Arthur Louis Mergenthal (March 22, 1921 – May 20, 2001) was an American football guard who played two seasons with the Cleveland/Los Angeles Rams of the National Football League (NFL). He played college football at the University of Tennessee, Xavier University, Bowling Green State University and lastly the University of Notre Dame.

==Early life==
Mergenthal earned All No. KY, All-Conference and All-State honors in football at Bellevue High School. He also participated in track and field for four years.
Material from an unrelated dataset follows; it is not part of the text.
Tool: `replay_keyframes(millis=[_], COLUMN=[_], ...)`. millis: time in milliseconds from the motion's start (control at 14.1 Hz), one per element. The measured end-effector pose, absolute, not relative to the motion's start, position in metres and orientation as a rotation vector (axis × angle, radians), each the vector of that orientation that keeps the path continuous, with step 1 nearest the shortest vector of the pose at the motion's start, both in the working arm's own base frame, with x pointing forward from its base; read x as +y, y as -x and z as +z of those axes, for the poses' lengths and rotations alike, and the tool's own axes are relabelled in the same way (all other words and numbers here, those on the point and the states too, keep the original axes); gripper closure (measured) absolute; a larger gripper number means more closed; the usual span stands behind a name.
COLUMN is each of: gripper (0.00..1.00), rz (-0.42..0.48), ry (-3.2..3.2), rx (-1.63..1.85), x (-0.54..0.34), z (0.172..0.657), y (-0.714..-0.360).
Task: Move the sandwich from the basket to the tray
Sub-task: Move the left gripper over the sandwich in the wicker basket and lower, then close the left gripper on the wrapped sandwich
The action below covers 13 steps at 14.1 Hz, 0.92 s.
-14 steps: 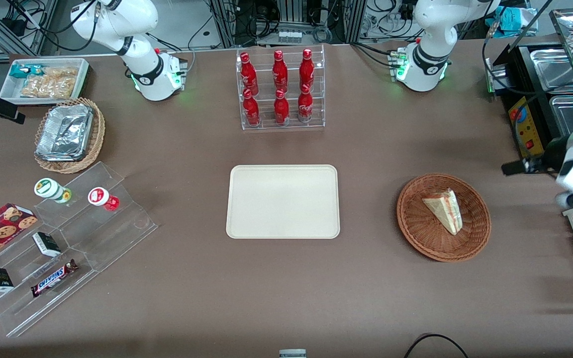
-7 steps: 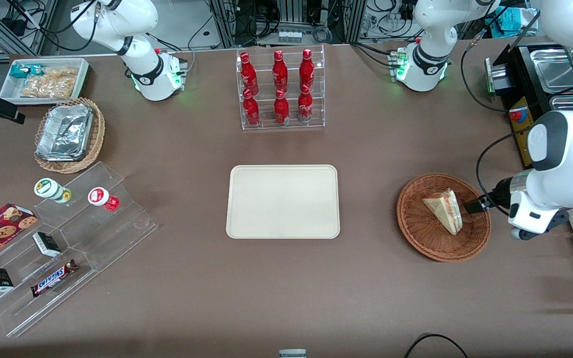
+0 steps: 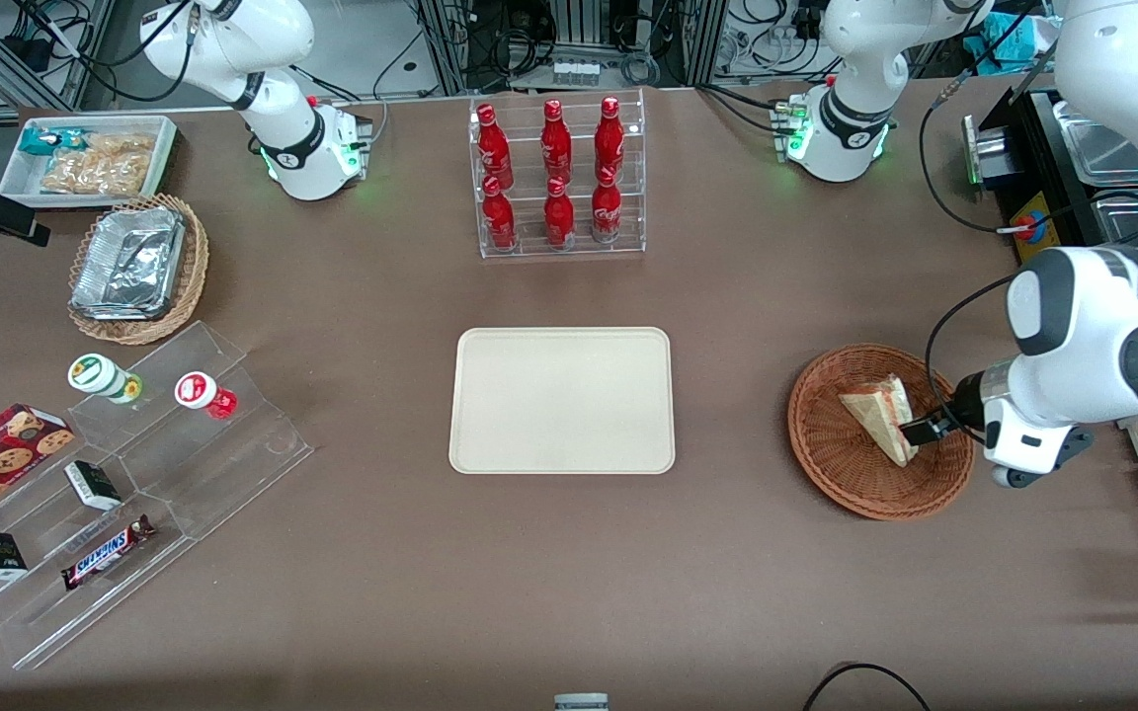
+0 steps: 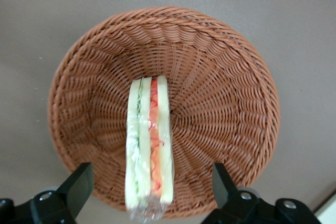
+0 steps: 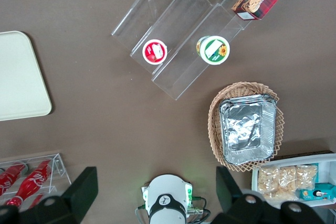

He was inducted into the Bellevue Athletic Hall of Fame in 2005. Mergenthal graduated from St. Xavier High School in 1939.

==College career==
Mergenthal first played college football for the Tennessee Volunteers before playing for the Xavier Musketeers, Bowling Green Falcons, and the Notre Dame Fighting Irish.

==Professional career==
Mergenthal played in 19 games, starting three, for the Cleveland/Los Angeles Rams of the NFL from 1945 to 1946. In 1947 the Philadelphia Eagles traded Mel Bleeker to the Rams for Mergenthal.

==Personal life==
Mergenthal was a principal in the Bellevue School system for over 30 years.